* [TO DO] Work out how many lines in the records below include the string "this", and reply with that number alone.

++++++++

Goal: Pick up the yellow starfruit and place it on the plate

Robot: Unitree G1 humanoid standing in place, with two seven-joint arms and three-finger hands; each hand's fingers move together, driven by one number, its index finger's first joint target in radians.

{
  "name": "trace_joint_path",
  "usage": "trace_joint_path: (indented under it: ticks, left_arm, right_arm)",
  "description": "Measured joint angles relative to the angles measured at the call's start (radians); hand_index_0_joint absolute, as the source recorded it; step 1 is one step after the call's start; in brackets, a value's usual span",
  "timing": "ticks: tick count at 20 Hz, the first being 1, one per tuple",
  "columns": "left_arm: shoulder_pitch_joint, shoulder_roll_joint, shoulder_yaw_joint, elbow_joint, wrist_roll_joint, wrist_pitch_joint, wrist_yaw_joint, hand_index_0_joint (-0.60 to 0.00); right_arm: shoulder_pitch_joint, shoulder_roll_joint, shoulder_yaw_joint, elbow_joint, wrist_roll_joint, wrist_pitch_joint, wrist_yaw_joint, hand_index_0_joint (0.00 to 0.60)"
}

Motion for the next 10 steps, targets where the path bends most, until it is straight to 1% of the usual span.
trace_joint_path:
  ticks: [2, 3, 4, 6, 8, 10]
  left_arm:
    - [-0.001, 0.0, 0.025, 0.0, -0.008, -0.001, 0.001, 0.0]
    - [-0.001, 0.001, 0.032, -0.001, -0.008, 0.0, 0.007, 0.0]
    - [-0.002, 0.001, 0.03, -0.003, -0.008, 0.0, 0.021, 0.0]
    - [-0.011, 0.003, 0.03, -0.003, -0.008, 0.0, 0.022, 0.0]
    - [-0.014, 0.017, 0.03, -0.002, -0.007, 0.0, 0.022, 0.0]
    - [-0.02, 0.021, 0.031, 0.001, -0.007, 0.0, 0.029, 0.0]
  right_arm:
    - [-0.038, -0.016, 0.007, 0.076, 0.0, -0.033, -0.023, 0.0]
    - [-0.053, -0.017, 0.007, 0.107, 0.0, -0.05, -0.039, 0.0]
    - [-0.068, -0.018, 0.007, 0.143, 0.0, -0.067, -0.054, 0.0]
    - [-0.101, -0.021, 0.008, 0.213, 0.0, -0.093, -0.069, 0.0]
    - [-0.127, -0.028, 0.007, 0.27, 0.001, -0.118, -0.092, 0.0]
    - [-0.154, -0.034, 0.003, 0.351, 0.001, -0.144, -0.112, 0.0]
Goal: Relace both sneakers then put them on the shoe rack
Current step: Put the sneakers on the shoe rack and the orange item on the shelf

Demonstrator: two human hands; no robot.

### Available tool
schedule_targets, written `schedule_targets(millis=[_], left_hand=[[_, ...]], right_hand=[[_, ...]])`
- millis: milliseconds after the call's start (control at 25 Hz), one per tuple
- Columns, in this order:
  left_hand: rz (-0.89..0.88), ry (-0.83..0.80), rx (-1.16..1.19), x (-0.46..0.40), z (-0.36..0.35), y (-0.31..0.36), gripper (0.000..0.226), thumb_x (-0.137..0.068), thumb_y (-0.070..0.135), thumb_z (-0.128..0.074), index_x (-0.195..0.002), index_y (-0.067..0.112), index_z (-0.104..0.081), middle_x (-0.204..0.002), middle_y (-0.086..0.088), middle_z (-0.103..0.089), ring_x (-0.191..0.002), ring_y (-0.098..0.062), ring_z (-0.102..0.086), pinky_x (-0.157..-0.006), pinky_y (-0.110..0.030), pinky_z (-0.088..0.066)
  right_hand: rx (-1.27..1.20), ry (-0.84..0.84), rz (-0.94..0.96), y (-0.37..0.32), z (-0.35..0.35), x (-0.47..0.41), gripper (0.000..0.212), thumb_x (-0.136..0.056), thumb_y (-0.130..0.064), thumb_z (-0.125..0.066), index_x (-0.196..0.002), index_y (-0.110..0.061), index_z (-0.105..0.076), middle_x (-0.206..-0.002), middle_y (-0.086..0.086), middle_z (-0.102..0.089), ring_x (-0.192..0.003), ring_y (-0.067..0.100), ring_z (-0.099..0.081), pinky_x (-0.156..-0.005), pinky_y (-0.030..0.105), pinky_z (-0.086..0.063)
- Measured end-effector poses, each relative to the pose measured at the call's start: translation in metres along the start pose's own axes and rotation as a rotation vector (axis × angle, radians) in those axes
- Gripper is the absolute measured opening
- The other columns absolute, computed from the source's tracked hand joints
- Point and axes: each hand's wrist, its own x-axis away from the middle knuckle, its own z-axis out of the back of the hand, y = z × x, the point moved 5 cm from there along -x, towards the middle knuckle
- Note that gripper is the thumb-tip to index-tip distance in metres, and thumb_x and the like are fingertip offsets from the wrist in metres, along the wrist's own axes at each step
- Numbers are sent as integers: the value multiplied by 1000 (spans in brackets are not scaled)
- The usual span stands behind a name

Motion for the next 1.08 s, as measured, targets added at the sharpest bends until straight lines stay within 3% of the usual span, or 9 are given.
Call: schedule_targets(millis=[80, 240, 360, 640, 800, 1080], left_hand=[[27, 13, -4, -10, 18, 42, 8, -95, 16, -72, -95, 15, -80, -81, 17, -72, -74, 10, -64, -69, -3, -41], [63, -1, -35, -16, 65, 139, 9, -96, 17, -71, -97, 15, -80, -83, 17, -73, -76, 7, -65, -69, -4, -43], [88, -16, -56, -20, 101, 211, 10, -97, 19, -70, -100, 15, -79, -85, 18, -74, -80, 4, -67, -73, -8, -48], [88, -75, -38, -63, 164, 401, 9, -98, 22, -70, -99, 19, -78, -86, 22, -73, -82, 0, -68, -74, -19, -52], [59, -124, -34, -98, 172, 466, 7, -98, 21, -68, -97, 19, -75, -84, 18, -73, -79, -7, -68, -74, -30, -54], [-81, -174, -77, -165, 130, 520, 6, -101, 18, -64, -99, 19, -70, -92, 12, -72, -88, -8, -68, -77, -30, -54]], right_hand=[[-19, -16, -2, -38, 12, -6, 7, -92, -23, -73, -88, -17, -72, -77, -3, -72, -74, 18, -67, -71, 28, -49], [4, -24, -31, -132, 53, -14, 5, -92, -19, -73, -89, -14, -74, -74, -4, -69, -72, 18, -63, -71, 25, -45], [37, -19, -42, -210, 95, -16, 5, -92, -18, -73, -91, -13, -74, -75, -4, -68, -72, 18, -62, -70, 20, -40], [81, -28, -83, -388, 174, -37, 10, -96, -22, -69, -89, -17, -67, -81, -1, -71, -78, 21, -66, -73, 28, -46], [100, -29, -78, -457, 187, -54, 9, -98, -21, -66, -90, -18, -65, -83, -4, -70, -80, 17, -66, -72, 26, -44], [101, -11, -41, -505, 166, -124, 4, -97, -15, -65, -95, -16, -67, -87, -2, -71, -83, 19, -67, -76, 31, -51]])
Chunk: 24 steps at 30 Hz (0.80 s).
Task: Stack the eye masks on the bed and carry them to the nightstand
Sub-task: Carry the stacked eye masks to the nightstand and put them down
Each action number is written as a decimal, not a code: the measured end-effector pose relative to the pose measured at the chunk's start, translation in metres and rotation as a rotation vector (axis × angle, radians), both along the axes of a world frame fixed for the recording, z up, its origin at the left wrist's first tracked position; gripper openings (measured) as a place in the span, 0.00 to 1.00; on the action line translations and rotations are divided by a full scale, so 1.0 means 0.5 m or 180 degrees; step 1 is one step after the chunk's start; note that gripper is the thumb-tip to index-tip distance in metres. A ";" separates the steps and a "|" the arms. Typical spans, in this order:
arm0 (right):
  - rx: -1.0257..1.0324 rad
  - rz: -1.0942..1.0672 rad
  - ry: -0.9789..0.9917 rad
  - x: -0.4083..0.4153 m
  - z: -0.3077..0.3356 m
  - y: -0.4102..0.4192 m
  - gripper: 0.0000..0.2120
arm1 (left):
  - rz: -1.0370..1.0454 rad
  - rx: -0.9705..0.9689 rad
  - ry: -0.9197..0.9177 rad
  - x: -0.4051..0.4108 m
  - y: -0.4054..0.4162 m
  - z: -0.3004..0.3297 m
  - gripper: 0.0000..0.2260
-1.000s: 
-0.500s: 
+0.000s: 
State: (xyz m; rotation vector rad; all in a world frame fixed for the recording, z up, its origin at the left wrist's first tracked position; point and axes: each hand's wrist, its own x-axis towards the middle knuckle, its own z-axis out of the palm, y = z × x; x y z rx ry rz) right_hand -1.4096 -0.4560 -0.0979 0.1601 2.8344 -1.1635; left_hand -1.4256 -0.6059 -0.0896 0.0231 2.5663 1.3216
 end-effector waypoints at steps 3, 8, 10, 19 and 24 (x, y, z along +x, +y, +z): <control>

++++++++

* [REPLY] 2